Have you worked in or for a company that developes web-based health communities and confronted ethical dilemma there? I mean, health communities like patientslike.com offer great opportunities for programmers, database designers and owners of the company (user submitted data can be sold), but health as a concept isn't very strictly defined -- how could it be?<p>It is quite easy to take some condition (one database table: "condition"), associate some drugs to it (another db-table) and let users tell that they have certain condition and that they have tried this and that drug for the it (few more db-tables). Ofcourse it would be nice, if users could somehow tell that they have some (preprogrammed) symptoms like "brain fog" (another db-table).
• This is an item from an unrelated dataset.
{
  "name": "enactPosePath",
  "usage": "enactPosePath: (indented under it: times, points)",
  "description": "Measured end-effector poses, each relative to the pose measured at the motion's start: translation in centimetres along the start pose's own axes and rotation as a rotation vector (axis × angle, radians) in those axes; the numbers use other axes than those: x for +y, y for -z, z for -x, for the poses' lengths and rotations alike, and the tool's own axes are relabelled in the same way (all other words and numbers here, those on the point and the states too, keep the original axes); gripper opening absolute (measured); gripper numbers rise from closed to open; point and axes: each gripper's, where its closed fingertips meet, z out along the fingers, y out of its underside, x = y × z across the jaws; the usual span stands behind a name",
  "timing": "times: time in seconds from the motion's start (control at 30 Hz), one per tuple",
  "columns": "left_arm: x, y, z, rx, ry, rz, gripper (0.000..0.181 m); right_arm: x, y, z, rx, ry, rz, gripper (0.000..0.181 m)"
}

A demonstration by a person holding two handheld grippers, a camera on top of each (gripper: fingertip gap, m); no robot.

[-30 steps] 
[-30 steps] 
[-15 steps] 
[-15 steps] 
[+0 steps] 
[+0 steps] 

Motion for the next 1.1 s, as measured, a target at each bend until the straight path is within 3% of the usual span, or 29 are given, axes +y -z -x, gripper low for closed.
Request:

Add something more that users can select and soon there will be enough information for automatically generated stats.<p>For example: http://www.patientslikeme.com/symptoms/show/189
(I'm not implying anything the referred site. I'm just using it as an example.)<p>Researchers and drug manufactures might find the stats useful in some way (by seeing some kind of patterns that other maybe can't) and the others could atleast satisfy their curiosity related to questions like "what are the top 5 in..".<p>However, from the user's point of view (potential or actual condition/symptom carrier) certain issue might arise: he thinks that he has found "soulmates" (in larger health communities "with blogs and everything"), but even when their symptoms match, they might have nothing in common at the neural level, for example. Actually, both of their conditions could be caused by different enviromental issues, but user couldn't let the System know, what kind of environmental issues might be involved -- and that's why the user keeps trying different kind of medications that other "soulmates" have tried (might take 10 years to go through all of them).<p>Think about Asperger's (aspies, like they might say). They seem to have something in common, but that might because the definition of the symptoms and their naming is too vague. Same goes for the criteria of many conditions. That would understandable in some sense as we as humans prefer to use common words like "socially handicapped" (instead of something more cryptic).<p>At this point you should be able to see what I might mean. This question was targeted to those, who has been involved in companies developing web-based health communities, but others too might have an opinion or two.
======
shane-armstrong
Why could the user not let the system know what environmental issues were
involved?

Provide users with an input field with an optional brief description. Not only
will this allow them to help clarify what you require, but it will also help
to match them up with grammar, mentality, style of speech etc.

If executed correctly it could even become the de-facto standard by which
users measure their conditions against others and the first step to having
develop the links you want.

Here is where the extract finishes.